* Records to use *
+ + +
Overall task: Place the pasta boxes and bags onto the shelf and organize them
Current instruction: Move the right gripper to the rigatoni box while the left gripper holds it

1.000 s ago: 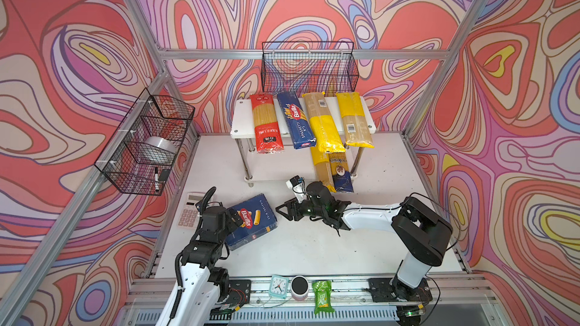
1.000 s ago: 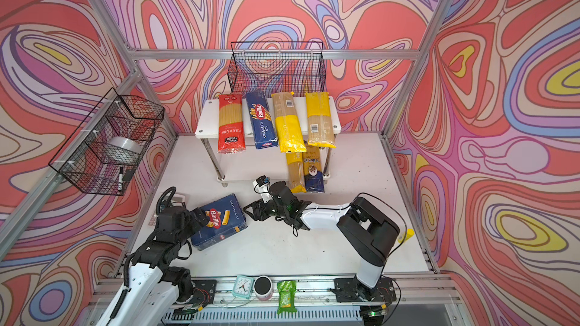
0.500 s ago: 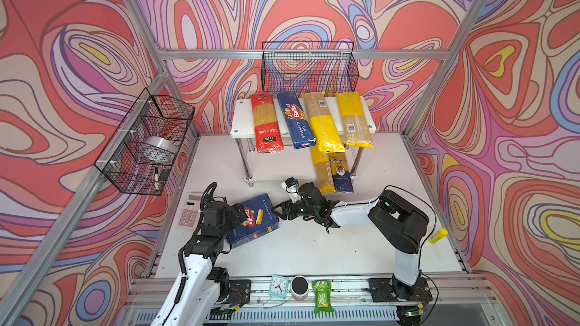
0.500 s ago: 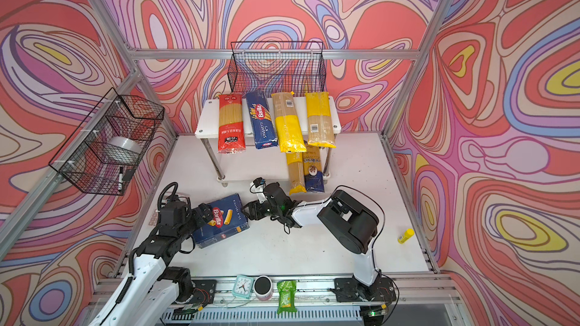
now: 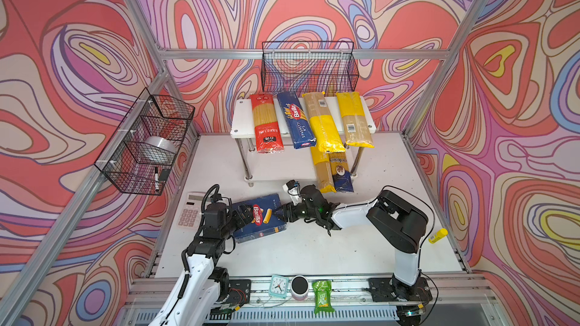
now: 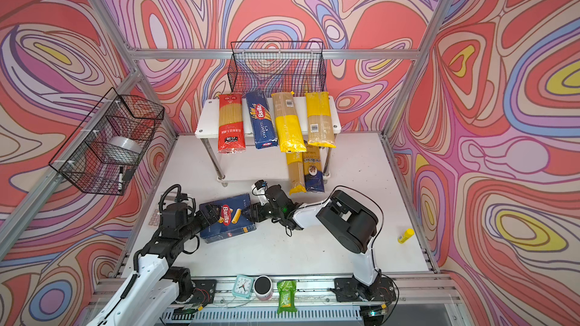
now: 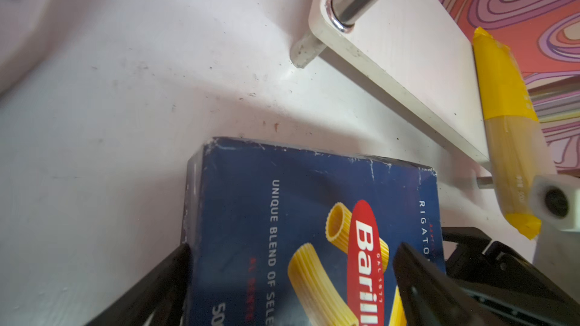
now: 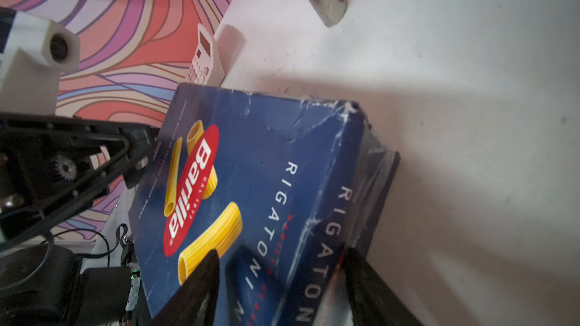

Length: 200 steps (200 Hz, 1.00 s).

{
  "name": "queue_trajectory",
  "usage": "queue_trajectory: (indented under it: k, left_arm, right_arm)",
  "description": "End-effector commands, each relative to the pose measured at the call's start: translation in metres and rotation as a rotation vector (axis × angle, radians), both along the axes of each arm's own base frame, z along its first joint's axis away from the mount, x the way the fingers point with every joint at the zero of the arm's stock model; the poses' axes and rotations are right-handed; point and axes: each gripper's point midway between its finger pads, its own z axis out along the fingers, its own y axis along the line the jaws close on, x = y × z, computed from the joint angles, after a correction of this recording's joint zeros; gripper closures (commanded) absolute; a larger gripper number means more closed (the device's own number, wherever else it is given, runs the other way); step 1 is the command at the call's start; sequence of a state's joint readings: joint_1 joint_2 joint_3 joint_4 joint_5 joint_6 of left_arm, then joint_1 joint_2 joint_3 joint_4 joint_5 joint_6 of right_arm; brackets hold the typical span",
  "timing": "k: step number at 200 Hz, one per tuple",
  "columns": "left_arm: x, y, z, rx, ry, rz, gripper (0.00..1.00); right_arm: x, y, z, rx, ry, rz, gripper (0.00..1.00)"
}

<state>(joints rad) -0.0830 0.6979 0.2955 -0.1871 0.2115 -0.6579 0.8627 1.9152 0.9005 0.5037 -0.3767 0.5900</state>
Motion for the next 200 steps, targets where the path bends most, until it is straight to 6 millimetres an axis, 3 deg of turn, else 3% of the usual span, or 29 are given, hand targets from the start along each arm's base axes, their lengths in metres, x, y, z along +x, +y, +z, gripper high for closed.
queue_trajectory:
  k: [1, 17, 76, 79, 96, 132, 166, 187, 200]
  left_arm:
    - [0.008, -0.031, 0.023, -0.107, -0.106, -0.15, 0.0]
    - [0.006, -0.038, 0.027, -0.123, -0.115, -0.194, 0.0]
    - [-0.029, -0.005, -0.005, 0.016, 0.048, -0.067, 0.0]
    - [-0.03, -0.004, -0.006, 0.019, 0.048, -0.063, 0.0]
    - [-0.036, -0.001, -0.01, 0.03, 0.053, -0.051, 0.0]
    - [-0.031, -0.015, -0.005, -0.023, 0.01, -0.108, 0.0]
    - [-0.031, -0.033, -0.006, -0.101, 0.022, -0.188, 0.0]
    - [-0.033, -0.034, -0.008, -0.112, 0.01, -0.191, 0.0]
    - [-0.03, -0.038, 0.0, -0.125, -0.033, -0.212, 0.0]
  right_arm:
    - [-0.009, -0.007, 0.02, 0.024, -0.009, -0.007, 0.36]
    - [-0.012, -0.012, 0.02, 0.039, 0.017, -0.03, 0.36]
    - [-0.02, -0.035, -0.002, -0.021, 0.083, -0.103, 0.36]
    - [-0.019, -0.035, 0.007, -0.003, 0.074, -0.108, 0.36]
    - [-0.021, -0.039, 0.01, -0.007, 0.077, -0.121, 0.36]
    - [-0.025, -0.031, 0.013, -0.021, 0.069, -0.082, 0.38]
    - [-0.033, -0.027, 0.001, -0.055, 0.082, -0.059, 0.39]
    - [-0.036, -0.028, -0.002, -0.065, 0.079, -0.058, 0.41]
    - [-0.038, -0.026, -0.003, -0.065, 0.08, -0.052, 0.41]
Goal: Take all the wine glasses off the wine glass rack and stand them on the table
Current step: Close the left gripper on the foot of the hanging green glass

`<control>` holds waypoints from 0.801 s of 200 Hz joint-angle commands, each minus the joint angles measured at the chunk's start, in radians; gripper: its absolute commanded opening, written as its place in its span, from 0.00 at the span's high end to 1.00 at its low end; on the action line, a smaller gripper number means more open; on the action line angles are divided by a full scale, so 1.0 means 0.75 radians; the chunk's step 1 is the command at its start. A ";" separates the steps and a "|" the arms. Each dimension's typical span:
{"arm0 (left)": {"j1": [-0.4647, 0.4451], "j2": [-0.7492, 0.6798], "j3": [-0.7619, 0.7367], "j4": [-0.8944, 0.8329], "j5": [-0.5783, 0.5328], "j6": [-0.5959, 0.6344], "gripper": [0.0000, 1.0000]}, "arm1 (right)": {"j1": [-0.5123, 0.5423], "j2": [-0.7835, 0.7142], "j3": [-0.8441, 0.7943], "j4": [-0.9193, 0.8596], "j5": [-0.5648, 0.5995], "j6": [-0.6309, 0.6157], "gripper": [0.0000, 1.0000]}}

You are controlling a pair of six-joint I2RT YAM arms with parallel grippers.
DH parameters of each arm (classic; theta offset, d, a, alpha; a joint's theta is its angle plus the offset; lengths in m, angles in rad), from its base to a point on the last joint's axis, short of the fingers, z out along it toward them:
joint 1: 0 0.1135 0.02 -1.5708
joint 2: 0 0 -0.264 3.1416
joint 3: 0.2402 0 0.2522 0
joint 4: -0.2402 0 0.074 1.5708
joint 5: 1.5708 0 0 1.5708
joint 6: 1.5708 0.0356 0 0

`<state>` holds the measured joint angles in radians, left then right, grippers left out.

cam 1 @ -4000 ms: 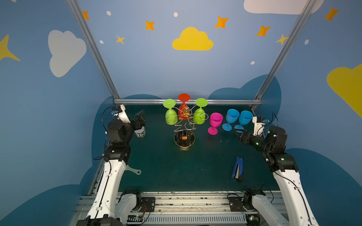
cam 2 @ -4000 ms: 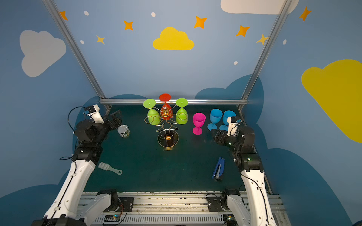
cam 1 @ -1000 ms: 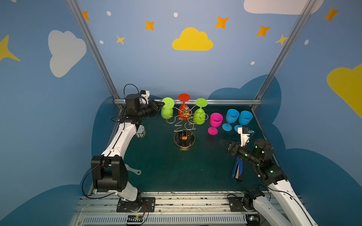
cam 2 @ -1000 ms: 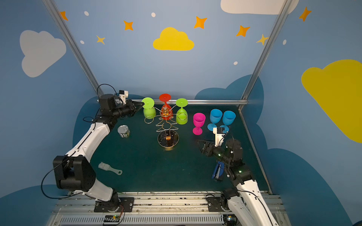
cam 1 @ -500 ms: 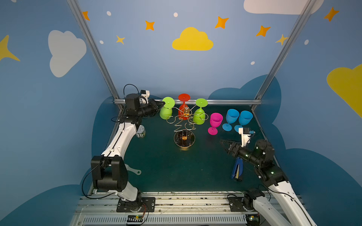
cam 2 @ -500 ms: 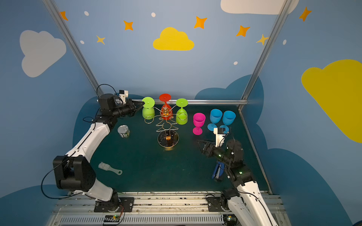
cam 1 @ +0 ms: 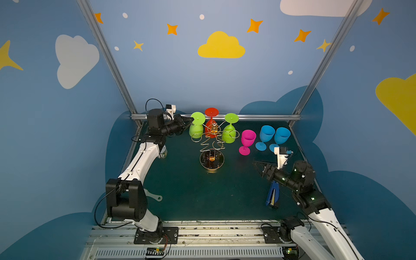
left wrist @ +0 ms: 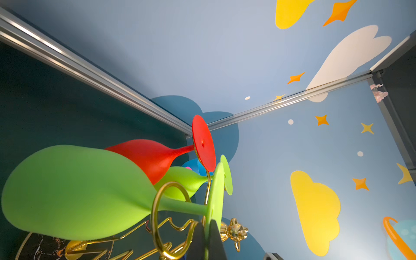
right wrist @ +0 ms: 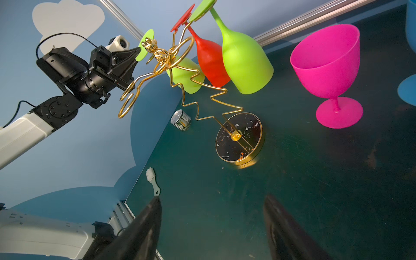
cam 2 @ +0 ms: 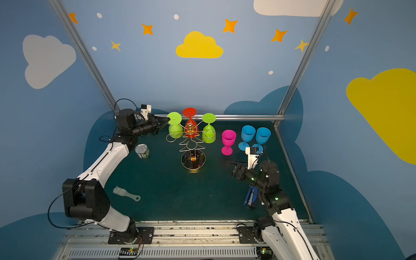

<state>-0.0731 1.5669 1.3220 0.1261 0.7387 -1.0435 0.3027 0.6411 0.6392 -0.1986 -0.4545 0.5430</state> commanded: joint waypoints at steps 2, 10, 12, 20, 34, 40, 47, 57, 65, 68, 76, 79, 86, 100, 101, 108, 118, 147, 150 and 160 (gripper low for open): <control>-0.022 -0.031 -0.008 0.059 -0.004 -0.003 0.96 | 0.006 -0.006 -0.005 0.030 -0.001 0.002 0.29; -0.027 -0.026 -0.005 0.062 -0.010 -0.005 0.96 | 0.005 -0.008 -0.005 0.031 0.000 0.002 0.29; -0.028 -0.024 -0.003 0.063 -0.012 -0.006 0.96 | 0.005 -0.009 -0.004 0.030 -0.003 0.002 0.29; -0.035 -0.014 0.006 0.065 -0.015 -0.005 0.96 | 0.005 -0.010 -0.004 0.031 -0.002 0.002 0.29; -0.042 0.010 0.029 0.062 -0.012 -0.005 0.96 | 0.006 -0.012 -0.005 0.027 -0.001 0.003 0.29; -0.044 0.021 0.041 0.062 -0.011 -0.005 0.96 | 0.005 -0.013 -0.004 0.026 -0.001 0.002 0.29; -0.047 0.031 0.052 0.062 -0.011 -0.007 0.96 | 0.007 -0.014 -0.005 0.025 -0.001 0.002 0.29; -0.051 0.046 0.067 0.063 -0.011 -0.006 0.96 | 0.006 -0.018 -0.005 0.024 -0.001 0.002 0.29; -0.053 0.056 0.077 0.061 -0.013 -0.008 0.96 | 0.005 -0.021 -0.004 0.022 -0.001 0.001 0.29; -0.052 0.059 0.081 0.063 -0.013 -0.007 0.96 | 0.005 -0.022 -0.005 0.021 0.000 0.002 0.29; -0.052 0.066 0.089 0.063 -0.017 -0.007 0.96 | 0.005 -0.028 -0.003 0.019 0.001 0.000 0.29; -0.052 0.068 0.092 0.063 -0.019 -0.004 0.96 | 0.006 -0.029 -0.004 0.019 0.002 0.000 0.29; -0.052 0.076 0.101 0.059 -0.026 -0.002 0.96 | 0.006 -0.032 -0.003 0.017 0.004 0.000 0.29; -0.052 0.087 0.119 0.053 -0.037 0.007 0.96 | 0.006 -0.037 -0.002 0.012 0.012 -0.004 0.29; -0.052 0.088 0.121 0.052 -0.037 0.007 0.96 | 0.006 -0.038 -0.003 0.012 0.011 -0.004 0.29; -0.052 0.096 0.131 0.048 -0.039 0.009 0.96 | 0.007 -0.040 -0.001 0.011 0.011 -0.004 0.29; -0.052 0.105 0.148 0.044 -0.043 0.013 0.96 | 0.006 -0.041 -0.003 0.008 0.011 -0.006 0.29; -0.032 0.126 0.187 0.026 -0.072 0.033 0.96 | 0.005 -0.050 -0.003 -0.002 0.015 -0.012 0.29; -0.030 0.130 0.189 0.026 -0.074 0.034 0.96 | 0.005 -0.051 -0.003 -0.005 0.016 -0.012 0.29; -0.020 0.138 0.200 0.033 -0.078 0.029 0.96 | 0.006 -0.056 -0.003 -0.011 0.016 -0.014 0.29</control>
<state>-0.1059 1.6569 1.4307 0.1364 0.6971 -1.0405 0.3027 0.6159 0.6392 -0.1993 -0.4530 0.5423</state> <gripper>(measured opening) 0.048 0.709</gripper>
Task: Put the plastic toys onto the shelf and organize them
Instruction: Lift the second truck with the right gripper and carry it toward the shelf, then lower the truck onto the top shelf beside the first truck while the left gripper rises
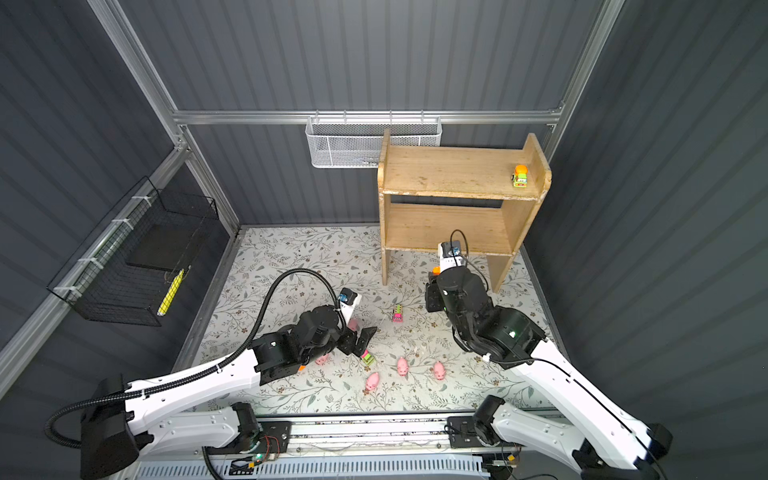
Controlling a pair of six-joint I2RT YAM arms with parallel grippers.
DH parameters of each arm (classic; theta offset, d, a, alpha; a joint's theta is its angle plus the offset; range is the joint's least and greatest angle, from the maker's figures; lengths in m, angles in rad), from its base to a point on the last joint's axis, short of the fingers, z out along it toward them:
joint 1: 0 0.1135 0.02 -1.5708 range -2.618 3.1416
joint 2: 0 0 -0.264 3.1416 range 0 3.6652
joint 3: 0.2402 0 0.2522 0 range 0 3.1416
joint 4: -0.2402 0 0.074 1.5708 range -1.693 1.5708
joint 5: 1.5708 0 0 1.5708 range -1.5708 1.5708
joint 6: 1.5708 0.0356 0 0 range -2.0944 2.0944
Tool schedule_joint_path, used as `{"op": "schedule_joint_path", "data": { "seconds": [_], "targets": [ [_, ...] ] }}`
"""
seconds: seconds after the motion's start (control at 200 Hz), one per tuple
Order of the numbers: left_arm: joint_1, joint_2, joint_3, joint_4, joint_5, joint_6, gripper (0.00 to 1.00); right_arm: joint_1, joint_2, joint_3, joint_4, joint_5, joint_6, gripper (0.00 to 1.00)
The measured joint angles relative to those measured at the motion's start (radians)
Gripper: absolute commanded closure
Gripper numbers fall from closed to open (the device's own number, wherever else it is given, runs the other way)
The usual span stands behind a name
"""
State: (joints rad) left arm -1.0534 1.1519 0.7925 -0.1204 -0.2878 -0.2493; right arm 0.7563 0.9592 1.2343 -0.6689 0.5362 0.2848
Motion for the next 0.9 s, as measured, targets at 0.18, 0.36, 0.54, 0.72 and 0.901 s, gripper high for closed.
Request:
{"op": "schedule_joint_path", "data": {
  "seconds": [0.18,0.36,0.54,0.72,0.901],
  "targets": [
    [0.000,0.010,0.038,-0.016,0.007,0.023,0.00,-0.117,0.050,0.158,-0.022,-0.021,-0.085,0.72],
    [0.000,0.032,0.065,-0.017,0.013,0.045,0.00,-0.228,0.122,0.336,-0.037,-0.065,-0.161,0.72],
    [0.000,0.059,0.090,-0.020,0.030,0.061,0.00,-0.369,0.215,0.507,-0.037,-0.147,-0.204,0.72],
    [0.000,0.067,0.126,-0.023,0.038,0.087,0.00,-0.505,0.347,0.690,-0.048,-0.248,-0.215,0.72],
    [0.000,0.077,0.194,-0.049,0.039,0.120,0.00,-0.577,0.481,0.857,-0.072,-0.330,-0.214,0.72]
  ]
}}
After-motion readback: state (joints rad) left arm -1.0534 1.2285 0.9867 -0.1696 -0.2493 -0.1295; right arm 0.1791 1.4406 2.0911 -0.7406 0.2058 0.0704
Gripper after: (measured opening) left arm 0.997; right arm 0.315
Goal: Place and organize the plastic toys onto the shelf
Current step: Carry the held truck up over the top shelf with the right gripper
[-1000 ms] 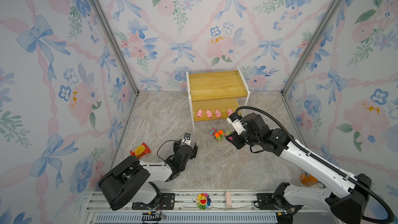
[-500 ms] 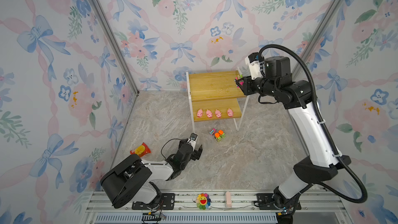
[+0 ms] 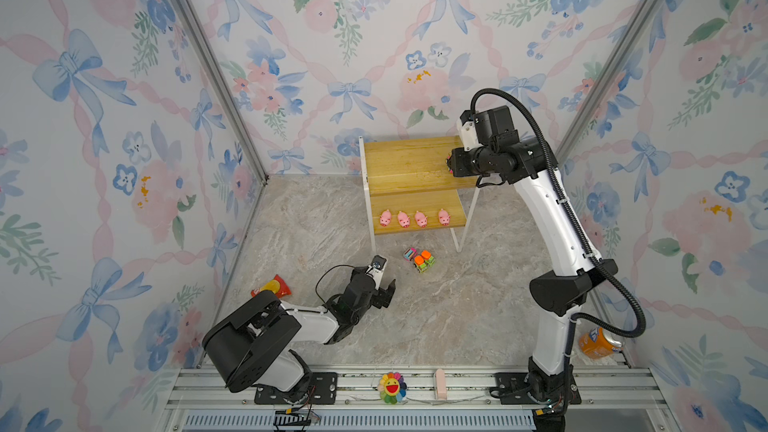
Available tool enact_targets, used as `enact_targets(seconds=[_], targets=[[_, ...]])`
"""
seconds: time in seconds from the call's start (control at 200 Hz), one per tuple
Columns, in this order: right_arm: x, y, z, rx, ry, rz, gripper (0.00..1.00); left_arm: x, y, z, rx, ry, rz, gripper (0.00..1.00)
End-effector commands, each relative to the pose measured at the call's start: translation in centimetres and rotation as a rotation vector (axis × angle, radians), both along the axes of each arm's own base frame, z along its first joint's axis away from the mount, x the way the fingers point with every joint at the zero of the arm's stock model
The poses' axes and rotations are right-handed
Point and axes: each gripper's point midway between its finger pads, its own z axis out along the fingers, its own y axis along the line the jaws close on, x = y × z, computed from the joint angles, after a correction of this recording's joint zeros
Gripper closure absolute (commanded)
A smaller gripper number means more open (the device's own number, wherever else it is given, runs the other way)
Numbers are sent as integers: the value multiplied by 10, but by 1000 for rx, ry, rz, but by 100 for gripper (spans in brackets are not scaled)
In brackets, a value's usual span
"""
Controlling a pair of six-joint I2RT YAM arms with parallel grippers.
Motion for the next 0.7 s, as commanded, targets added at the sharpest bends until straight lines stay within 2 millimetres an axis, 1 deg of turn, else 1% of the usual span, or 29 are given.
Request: enact_targets(seconds=[0.0,0.445,0.54,0.61,0.695], targets=[[-11,-10,16,-23,-37,-20,80,5,-5,5,-5,-23,-14,11],[-12,2,5,-96,-36,2,78,5,-3,6,-14,-22,-4,11],[-13,4,6,-100,-38,4,76,5,-4,6,-16,-20,-4,11],[-13,4,5,-102,-38,2,70,5,-4,6,-17,-19,-5,11],[-11,3,5,-110,-39,-2,69,5,-4,6,-20,-19,-5,11]])
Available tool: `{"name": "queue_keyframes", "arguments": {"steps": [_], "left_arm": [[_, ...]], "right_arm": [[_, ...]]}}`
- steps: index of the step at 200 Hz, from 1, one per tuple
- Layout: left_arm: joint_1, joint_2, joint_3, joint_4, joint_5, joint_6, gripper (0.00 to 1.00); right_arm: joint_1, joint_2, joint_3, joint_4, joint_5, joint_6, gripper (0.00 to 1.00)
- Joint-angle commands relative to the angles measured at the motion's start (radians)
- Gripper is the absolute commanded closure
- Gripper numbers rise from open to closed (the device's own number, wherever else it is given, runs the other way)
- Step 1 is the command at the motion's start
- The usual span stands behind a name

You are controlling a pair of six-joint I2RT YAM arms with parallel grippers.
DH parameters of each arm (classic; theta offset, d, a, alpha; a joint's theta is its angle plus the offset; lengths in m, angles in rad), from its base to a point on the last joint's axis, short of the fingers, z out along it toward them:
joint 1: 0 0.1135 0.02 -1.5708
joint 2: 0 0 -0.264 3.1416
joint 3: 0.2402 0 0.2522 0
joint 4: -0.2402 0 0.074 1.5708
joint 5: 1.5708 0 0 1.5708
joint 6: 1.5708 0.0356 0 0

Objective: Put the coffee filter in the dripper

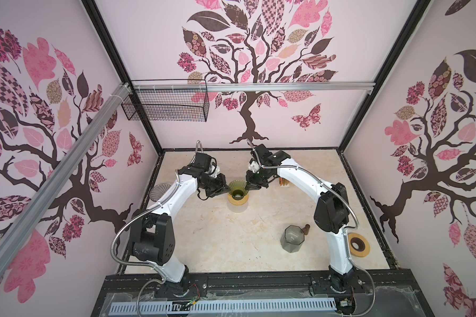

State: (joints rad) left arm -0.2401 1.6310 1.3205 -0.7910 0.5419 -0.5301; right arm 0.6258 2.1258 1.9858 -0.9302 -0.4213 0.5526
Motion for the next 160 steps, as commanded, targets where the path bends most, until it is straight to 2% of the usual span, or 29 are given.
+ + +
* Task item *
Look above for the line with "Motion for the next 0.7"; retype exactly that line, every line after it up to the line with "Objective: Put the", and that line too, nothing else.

* Solution for this task *
Motion for the next 0.7 s, as commanded, targets added at the sharpest bends until straight lines stay within 2 millimetres an axis, 1 deg of turn, else 1% of the usual span, or 29 are given.
Request: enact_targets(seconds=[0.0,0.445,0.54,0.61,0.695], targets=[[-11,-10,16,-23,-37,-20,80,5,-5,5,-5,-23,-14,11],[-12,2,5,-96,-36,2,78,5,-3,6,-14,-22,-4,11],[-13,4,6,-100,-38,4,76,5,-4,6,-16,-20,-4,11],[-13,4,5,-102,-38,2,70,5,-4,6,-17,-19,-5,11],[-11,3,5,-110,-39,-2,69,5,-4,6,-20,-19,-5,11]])
Available tool: `{"name": "queue_keyframes", "arguments": {"steps": [_], "left_arm": [[_, ...]], "right_arm": [[_, ...]]}}`
- steps: index of the step at 200 Hz, from 1, one per tuple
- Layout: left_arm: joint_1, joint_2, joint_3, joint_4, joint_5, joint_6, gripper (0.00 to 1.00); right_arm: joint_1, joint_2, joint_3, joint_4, joint_5, joint_6, gripper (0.00 to 1.00)
- Joint-angle commands relative to the angles measured at the motion's start (radians)
- Gripper is the absolute commanded closure
- Gripper numbers rise from open to closed (the device's own number, wherever else it is given, runs the other way)
- Step 1 is the command at the motion's start
- The usual span stands behind a name

You are controlling a pair of six-joint I2RT YAM arms with parallel grippers.
DH parameters of each arm (classic; theta offset, d, a, alpha; a joint's theta is its angle plus the offset; lengths in m, angles in rad), from its base to a point on the last joint's axis, short of the fingers, z out along it toward them:
joint 1: 0 0.1135 0.02 -1.5708
joint 2: 0 0 -0.264 3.1416
joint 3: 0.2402 0 0.2522 0
joint 4: -0.2402 0 0.074 1.5708
joint 5: 1.5708 0 0 1.5708
joint 6: 1.5708 0.0356 0 0

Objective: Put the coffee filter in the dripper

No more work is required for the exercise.